Once you have read the data below, print all of it exactly.

» Data shown:
════════

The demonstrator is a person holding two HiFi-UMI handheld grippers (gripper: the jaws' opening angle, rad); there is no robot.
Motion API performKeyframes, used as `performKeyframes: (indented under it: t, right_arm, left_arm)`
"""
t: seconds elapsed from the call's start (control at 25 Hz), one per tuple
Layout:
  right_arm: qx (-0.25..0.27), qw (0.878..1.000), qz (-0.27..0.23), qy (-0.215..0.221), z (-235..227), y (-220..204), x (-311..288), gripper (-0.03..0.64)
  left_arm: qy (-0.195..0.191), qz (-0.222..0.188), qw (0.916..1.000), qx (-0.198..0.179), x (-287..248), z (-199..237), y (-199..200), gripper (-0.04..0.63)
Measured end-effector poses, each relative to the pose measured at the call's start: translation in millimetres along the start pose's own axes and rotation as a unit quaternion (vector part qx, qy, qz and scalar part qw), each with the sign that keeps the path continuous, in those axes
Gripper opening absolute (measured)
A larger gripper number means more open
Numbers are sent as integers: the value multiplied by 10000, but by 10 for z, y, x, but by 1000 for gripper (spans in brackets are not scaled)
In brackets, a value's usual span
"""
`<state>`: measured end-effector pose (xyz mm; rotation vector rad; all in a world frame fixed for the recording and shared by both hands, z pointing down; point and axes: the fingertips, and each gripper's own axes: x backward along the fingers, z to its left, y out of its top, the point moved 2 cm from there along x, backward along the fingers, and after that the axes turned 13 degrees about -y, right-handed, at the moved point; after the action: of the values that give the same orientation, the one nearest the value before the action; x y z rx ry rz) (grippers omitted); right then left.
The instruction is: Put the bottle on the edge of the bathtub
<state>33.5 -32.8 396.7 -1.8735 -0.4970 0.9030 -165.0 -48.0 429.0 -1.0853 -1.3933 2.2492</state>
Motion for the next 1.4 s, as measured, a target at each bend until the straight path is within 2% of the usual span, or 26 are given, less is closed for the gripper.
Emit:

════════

» Answer to this exercise:
The demonstrator is a person holding two HiFi-UMI handheld grippers (gripper: the jaws' opening angle, rad); there is no robot.
Motion API performKeyframes, used as `performKeyframes: (indented under it: t, right_arm, left_arm)`
"""
t: seconds elapsed from the call's start (control at 25 Hz), one per tuple
Layout:
  right_arm: qx (-0.25..0.27), qw (0.878..1.000), qz (-0.27..0.23), qy (-0.215..0.221), z (-235..227), y (-220..204), x (-311..288), gripper (-0.03..0.64)
  left_arm: qy (-0.195..0.191), qz (-0.222..0.188), qw (0.916..1.000), qx (-0.198..0.179), x (-287..248), z (-199..237), y (-199..200), gripper (-0.04..0.63)
Measured end-effector poses, each relative to the pose measured at the call's start: translation in millimetres along the start pose's own axes and rotation as a unit quaternion (vector part qx, qy, qz and scalar part qw), each with the sign that keeps the path continuous, in those axes
Gripper opening absolute (measured)
A larger gripper number means more open
Numbers are sent as integers: the value multiplied by 10000, but by 10 for z, y, x, but by 1000 for gripper (spans in brackets are not scaled)
In brackets, a value's usual span
"""
`<state>`: measured end-effector pose (xyz mm; rotation vector rad; all in a world frame fixed for the recording and shared by both hands, z pointing down; point and axes: the fingertips, and each gripper's own axes: x backward along the fingers, z to its left, y out of its top, the point moved 2 cm from there along x, backward along the fingers, and after that the axes turned 13 degrees about -y, right-handed, at the moved point; after the action: of the values that give the same orientation, the one nearest the value before the action; x y z rx ry rz) (grippers omitted); right then left.
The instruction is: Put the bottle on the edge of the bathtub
<state>33.5 -32.8 396.7 -1.8735 -0.4970 0.9030 -165.0 -48.0 429.0 -1.0853 -1.3933 2.2492</state>
Motion for the next 1.4 s, as measured, a target at each bend until the straight path is within 2% of the usual span, or 26 are given, less is closed for the gripper.
Emit:

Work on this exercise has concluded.